#uname -a
Linux grape.solid.net 2.6.9-1.667 #1 Tue Nov 2 14:41:25 EST 2004 i686
athlon i386 GNU/Linux
(this is fedora core3 with some rpm updates)
swish version 2.4.3
I let ./configure pick all the defaults
everything seems to work (ie. swish.cgi finds the search terms and creates
links to the files correctly) except StoreDescription is not storing the
description so swich.cgi can not display the body text
this is my configuration file
IgnoreWords file: /home/swish/stuff/stopwords.txt
MetaNames swishtitle
MetaNames swishdocpath
StoreDescription HTML* <body> 20000
PropCompressionLevel 9
different issue?? (or a non-issue because everything is too short to
compress?) changing PropCompressionLevel from 0 to 9 does not change the
length of the created files. zlib is on the machine and configure found it
metanames seems to know it is supposed to save the descriptions....
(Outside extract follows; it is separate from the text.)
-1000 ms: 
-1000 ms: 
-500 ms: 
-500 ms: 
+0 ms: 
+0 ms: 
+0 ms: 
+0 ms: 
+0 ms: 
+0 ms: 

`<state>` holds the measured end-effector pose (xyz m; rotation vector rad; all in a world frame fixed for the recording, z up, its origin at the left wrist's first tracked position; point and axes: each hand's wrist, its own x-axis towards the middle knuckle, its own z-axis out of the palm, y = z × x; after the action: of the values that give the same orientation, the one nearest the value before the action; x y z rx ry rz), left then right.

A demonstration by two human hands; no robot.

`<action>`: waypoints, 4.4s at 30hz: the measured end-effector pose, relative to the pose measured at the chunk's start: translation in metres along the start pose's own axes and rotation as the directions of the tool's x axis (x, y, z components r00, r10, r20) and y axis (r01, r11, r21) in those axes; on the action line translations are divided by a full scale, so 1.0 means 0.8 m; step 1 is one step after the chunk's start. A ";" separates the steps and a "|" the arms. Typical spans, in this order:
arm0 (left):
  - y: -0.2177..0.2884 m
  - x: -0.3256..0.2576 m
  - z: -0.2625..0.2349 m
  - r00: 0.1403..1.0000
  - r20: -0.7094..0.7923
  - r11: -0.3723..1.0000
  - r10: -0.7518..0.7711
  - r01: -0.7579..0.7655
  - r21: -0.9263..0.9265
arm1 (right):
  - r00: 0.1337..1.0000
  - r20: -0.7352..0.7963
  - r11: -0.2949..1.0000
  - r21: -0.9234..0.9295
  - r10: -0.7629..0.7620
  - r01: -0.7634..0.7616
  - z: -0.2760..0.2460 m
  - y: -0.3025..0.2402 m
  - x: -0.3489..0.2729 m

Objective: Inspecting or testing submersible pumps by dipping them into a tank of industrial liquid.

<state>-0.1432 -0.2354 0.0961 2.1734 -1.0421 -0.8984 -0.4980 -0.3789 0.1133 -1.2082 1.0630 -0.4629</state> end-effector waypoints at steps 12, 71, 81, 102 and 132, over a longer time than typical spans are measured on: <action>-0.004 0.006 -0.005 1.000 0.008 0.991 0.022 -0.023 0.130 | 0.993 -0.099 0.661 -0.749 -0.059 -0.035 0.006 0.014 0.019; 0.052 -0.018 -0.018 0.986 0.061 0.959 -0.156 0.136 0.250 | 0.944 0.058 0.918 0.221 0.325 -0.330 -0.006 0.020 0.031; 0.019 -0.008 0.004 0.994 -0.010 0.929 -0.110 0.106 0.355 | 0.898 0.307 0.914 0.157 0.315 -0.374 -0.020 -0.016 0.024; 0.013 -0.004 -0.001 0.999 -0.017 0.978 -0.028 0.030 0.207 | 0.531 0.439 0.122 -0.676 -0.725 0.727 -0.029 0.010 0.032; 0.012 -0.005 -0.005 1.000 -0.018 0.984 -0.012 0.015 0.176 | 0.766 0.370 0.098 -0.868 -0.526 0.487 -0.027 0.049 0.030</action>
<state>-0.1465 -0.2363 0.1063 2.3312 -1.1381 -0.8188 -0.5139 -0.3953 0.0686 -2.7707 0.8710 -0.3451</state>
#/home/swish/swish-e-2.4.3/src/swish-e -T index_metanames
-----> METANAMES for index.swish-e <-----
swishdefault : id= 1 type= 1 META_INDEX Rank Bias= 0
swishreccount : id= 2 type=42 META_INTERNAL META_PROP:NUMBER
swishrank : id= 3 type=42 META_INTERNAL META_PROP:NUMBER
swishfilenum : id= 4 type=42 META_INTERNAL META_PROP:NUMBER
swishdbfile : id= 5 type=38 META_INTERNAL
META_PROP:STRING(case:compare) SortKeyLen: 100
swishdocpath : id= 6 type= 6 META_PROP:STRING(case:compare)
SortKeyLen: 100 *presorted*
swishtitle : id= 7 type=70 META_PROP:STRING(case:ignore)
SortKeyLen: 100 *presorted*
swishdocsize : id= 8 type=10 META_PROP:NUMBER *presorted*
swishlastmodified : id= 9 type=18 META_PROP:DATE *presorted*
swishtitle : id=10 type= 1 META_INDEX Rank Bias= 0
swishdocpath : id=11 type= 1 META_INDEX Rank Bias= 0
swishdescription : id=12 type= 6 META_PROP:STRING(case:compare)
SortKeyLen: 100 *presorted*
I do the index with the following
#!/bin/bash
/home/swish/swish-e-2.4.3/prog-bin/HerTree.pl \
/mirror \
| /home/swish/swish-e-2.4.3/src/swish-e \
-c swish.conf \
-v9 -S prog -i stdin
HerTree.pl produces the following for each file (its always type HTML, it
prefilters everything except html)
Path-Name: file_1.html
Content-Length: 7948
Last-Mtime: 1108515537
Document-Type: HTML
<blank line>
<file body>
swish-e produces lots of lines like
file_1.html - Using HTML parser - (100 words)
file_2.html - Using HTML parser - (98 words)
and ends with
Removing very common words...
no words removed.
Writing main index...
Sorting words ...
Sorting 56,664 words alphabetically
Writing header ...
Writing index entries ...
Writing word text: Complete
Writing word hash: Complete
Writing word data: Complete
56,664 unique words indexed.
5 properties sorted.
1,302 files indexed. 19,636,528 total bytes. 1,200,429 total words.
Elapsed time: 00:00:38 CPU time: 00:00:06
Indexing done!
If I do a command line search such as
/home/swish/swish-e-2.4.3/src/swish-e -x
'<swishrank>:<swishdescription>:<swishtitle>\n' -w "frog"
# SWISH format: 2.4.3
# Search words: frog
# Removed stopwords:
# Number of hits: 3
# Search time: 0.003 seconds
# Run time: 0.021 seconds
1000::Title 1
526::Title 2
526::Title 3
Now the real question: where is the <body> text??
Received on Mon Mar 7 23:24:50 2005